While many companies accelerated their cloud migrations in response to the pandemic, the 140-year-old boot and shoe manufacturer halted much of its technology projects to focus on keeping the business afloat, a decision that left the company a bit behind where it wanted to be but better positioned to succeed, thanks to the availability of more advanced cloud services and tools to ease its transformation to a hybrid cloud infrastructure, says Wolverine CIO Dee Slater.

“When the pandemic hit, we took a bit of a pause,” Slater says. “Now we are well under way and really focused on modernizing the way we work, streamlining and simplifying work across platforms and having actionable data right at out fingertips.”

The Rockford, Mich.-based company best known for its boots and Hush Puppies, and more recently its acquisitions of the Merrell, Sperry, Saucony, and Sweaty Betty brands, originally launched its cloud journey in 2019.

But when COVID hit, the company faced several crises as it tried to keep its business flowing, and the cloud transformation got pushed back. “We had some tough decisions to make,” Slater says. “There was no playbook for this pandemic.
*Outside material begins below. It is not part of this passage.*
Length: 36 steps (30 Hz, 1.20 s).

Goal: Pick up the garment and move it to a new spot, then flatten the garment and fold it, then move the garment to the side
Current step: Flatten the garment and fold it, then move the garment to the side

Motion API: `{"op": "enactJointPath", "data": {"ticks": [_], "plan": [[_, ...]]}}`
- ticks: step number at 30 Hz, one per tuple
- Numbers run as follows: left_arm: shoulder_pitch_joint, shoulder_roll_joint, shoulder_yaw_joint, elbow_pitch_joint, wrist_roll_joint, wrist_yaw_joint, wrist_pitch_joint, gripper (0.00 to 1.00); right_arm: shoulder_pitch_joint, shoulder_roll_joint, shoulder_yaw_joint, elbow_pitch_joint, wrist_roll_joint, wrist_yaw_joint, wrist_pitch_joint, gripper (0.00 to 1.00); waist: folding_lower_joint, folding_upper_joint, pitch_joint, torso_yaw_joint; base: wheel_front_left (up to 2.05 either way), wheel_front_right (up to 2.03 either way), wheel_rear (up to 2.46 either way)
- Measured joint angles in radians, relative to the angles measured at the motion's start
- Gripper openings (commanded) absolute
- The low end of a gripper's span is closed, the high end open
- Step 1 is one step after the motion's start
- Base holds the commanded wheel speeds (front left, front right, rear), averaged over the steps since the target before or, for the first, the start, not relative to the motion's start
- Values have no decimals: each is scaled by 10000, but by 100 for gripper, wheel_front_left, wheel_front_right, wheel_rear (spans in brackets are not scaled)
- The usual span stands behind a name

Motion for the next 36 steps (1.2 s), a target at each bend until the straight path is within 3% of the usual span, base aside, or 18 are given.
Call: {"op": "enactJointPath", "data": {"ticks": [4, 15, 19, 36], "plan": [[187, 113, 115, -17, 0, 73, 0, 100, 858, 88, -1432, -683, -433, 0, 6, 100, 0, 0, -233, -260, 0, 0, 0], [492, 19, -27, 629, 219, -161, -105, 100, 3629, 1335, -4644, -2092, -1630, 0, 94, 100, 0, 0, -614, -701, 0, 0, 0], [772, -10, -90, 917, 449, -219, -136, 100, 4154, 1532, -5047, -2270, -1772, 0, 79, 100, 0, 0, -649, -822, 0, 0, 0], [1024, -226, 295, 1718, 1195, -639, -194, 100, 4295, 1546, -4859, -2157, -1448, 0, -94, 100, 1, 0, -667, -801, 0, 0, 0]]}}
We were just starting on our data journey.”

Prioritizing the supply chain

One such crisis centered on Wolverine’s supply chain. As was the case for most manufacturers, supply chain issues quickly materialized for Wolverine in the early days of the pandemic, with lead times for shoes doubling, in part because getting materials across borders had become arduous. This was especially challenging for Slater, who is not only Wolverine’s CIO but also its senior vice president of supply chain and shared services.

“It’s one of those CIO-plus roles that people talk about,” says Slater, who has served as CIO since 2006. “The plus part of my role includes logistics, distribution, trade compliance, or the movement of our goods, our contact centers, and our project management office.”

Wolverine’s footwear is sold in 170 countries and is manufactured in Vietnam, Indonesia, Hong Kong, and China. The company also operates distribution centers in California, Michigan, and Kentucky, and in Ontario, Canada.

Issues surrounding Wolverine’s global manufacturing and distribution footprint became instantly business critical. Vietnam, for instance, was closed for two months during the pandemic, Slater says. To optimize business on its re-opening, Wolverine IT built supply chain data models using Microsoft Power BI to prioritize which brands it should manufacture first once factories resumed operation.

Wolverine, which Slater says relies on SAP and Microsoft for its core infrastructure, is now “well along the journey in supply chain data” using SAP SAC analytics but has yet to embark on other aspects of its digital transformation, such as building a data lake and embracing AI, she says. Currently, Slater’s plan is to complete Wolverine’s hybrid cloud based on Microsoft Azure, which is now at the halfway mark.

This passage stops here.